Those lines of the data that hold the word "tube" are to be copied out.

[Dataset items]
● ● ●

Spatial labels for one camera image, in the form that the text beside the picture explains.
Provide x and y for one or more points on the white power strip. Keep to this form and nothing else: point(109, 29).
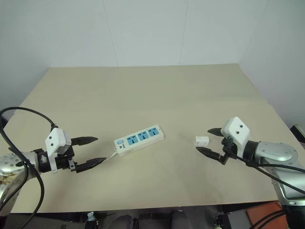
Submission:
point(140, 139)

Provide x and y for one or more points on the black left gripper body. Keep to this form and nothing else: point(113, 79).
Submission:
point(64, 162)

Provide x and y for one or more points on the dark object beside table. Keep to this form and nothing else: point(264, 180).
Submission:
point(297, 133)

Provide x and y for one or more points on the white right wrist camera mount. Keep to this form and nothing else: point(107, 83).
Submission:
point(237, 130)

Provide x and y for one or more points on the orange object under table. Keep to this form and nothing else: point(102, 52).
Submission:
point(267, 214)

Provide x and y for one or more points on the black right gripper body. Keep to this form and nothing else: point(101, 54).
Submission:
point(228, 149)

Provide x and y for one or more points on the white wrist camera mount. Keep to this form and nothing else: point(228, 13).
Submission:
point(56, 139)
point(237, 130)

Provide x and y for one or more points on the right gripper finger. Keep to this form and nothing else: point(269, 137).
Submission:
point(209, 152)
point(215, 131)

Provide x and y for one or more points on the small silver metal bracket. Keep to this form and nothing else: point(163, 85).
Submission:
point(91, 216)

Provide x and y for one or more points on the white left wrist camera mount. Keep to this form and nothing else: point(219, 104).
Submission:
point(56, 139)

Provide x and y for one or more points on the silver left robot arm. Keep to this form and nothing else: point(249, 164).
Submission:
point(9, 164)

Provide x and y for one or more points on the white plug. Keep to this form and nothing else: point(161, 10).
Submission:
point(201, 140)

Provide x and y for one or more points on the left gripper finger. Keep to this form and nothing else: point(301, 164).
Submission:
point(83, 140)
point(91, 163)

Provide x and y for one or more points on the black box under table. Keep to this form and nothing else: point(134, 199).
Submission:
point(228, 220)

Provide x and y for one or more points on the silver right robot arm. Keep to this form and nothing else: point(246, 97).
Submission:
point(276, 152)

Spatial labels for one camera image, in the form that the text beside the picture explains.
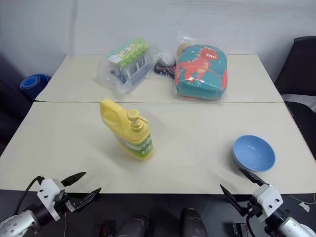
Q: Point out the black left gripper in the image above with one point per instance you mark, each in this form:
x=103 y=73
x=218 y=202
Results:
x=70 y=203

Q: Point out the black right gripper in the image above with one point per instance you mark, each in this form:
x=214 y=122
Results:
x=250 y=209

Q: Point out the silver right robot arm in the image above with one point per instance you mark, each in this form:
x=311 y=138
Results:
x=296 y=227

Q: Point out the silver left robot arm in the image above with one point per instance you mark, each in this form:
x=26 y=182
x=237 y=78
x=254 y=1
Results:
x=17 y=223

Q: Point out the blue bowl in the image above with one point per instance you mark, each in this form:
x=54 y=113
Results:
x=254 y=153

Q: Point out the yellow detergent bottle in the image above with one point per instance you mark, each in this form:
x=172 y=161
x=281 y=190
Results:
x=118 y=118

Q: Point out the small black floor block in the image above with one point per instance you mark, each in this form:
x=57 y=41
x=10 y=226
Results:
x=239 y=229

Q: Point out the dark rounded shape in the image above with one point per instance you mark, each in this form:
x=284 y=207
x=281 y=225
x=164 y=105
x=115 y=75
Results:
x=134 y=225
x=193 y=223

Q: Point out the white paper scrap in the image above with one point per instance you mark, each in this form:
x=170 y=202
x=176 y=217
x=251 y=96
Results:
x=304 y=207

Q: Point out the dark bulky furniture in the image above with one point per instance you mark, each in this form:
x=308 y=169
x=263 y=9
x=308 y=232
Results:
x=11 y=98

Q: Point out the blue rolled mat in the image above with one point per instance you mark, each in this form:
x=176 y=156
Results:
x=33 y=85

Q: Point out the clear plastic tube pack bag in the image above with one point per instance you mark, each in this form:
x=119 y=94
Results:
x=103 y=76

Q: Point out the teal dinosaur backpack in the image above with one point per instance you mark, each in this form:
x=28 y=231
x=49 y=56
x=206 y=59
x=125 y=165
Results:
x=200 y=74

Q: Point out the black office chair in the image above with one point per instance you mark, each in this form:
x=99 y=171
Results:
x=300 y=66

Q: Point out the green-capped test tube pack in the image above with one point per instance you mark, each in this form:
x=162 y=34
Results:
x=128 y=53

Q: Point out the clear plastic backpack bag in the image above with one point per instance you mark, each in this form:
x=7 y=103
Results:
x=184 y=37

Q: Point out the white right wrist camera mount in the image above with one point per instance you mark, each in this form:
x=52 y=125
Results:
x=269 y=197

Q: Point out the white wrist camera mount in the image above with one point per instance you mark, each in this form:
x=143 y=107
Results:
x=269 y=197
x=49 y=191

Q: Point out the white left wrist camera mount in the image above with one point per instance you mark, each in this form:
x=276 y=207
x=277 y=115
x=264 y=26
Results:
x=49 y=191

● ● ●

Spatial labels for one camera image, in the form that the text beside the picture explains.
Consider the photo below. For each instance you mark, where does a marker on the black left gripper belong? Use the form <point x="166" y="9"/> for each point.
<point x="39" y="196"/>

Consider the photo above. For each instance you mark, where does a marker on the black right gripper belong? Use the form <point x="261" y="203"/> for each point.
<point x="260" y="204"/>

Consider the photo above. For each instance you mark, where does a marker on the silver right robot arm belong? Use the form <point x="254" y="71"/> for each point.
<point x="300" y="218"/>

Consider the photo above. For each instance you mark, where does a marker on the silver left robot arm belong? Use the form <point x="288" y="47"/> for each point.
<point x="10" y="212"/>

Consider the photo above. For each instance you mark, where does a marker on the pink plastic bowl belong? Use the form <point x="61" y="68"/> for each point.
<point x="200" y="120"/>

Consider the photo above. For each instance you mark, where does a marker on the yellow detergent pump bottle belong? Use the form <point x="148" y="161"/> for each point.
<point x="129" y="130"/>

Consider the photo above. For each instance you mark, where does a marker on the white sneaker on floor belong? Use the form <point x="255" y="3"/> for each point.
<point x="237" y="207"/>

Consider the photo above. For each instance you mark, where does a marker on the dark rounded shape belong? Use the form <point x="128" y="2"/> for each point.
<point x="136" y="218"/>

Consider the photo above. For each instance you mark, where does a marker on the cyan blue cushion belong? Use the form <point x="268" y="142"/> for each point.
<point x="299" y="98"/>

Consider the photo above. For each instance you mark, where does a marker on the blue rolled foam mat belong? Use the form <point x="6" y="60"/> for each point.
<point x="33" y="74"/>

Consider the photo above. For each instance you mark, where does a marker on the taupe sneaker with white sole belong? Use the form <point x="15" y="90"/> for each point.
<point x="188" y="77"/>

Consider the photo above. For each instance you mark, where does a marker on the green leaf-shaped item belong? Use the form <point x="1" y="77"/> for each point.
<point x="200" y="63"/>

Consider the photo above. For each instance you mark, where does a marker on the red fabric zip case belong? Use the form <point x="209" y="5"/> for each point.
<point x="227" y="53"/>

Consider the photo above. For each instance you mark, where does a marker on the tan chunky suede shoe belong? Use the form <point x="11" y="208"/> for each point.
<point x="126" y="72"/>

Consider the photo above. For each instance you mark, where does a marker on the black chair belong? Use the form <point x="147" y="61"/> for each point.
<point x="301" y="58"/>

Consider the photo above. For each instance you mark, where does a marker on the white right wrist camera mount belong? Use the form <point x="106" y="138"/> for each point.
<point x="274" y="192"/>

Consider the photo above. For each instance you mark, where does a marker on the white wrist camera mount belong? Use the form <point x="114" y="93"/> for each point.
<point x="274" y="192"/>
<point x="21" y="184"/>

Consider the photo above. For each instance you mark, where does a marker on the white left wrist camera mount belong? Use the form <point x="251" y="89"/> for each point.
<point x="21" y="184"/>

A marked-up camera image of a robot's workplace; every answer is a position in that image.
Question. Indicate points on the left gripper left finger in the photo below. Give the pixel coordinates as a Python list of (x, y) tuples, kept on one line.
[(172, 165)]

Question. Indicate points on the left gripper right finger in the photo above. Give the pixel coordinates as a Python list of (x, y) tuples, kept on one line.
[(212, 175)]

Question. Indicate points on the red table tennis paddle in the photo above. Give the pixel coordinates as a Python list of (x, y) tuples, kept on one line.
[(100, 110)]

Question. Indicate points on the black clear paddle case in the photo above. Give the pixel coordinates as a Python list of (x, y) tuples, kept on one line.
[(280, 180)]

● ● ●

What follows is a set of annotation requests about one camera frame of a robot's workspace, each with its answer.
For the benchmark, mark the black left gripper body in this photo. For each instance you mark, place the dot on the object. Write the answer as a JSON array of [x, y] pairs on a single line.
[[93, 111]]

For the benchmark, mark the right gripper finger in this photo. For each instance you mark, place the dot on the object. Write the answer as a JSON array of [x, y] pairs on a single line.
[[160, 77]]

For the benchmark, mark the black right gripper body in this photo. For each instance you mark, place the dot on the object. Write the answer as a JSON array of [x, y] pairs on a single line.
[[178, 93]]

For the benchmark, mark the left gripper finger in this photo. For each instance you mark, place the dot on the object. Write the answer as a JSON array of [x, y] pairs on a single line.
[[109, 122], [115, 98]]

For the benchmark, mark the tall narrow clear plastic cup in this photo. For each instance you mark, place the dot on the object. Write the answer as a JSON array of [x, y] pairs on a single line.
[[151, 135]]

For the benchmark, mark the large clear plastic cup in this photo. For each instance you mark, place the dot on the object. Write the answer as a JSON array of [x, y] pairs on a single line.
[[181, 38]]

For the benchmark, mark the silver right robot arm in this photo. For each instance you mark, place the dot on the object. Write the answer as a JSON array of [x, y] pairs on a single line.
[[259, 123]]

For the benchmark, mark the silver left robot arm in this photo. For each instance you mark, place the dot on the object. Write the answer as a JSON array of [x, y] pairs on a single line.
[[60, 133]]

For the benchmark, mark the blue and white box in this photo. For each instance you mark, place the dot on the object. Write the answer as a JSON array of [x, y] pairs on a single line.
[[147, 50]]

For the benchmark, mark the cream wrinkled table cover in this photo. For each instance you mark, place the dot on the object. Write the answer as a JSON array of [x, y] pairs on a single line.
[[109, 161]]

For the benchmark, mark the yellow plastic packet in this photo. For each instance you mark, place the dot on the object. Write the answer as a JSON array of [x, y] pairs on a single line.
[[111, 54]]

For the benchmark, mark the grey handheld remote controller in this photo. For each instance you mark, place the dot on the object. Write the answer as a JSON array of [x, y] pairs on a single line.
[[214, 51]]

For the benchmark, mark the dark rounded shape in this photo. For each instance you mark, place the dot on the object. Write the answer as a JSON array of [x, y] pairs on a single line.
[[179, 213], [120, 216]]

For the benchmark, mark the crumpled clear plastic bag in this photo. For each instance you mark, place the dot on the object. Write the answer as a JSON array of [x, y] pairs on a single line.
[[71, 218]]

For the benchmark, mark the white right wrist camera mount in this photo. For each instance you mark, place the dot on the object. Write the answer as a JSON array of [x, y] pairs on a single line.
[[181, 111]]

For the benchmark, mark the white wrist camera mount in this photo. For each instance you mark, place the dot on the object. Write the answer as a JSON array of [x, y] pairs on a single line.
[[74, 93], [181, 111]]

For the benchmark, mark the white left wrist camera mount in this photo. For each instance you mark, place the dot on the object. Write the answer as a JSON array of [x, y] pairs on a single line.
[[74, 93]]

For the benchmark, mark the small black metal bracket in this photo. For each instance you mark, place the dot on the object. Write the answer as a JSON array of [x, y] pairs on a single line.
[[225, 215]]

● ● ●

[EXERCISE ANSWER]
Q: Point out the clear plastic tube pack bag in the image above with one point per instance you mark, each in this form:
Q: Point out the green-capped test tube pack in the image above with one point per instance you mark, each in this form:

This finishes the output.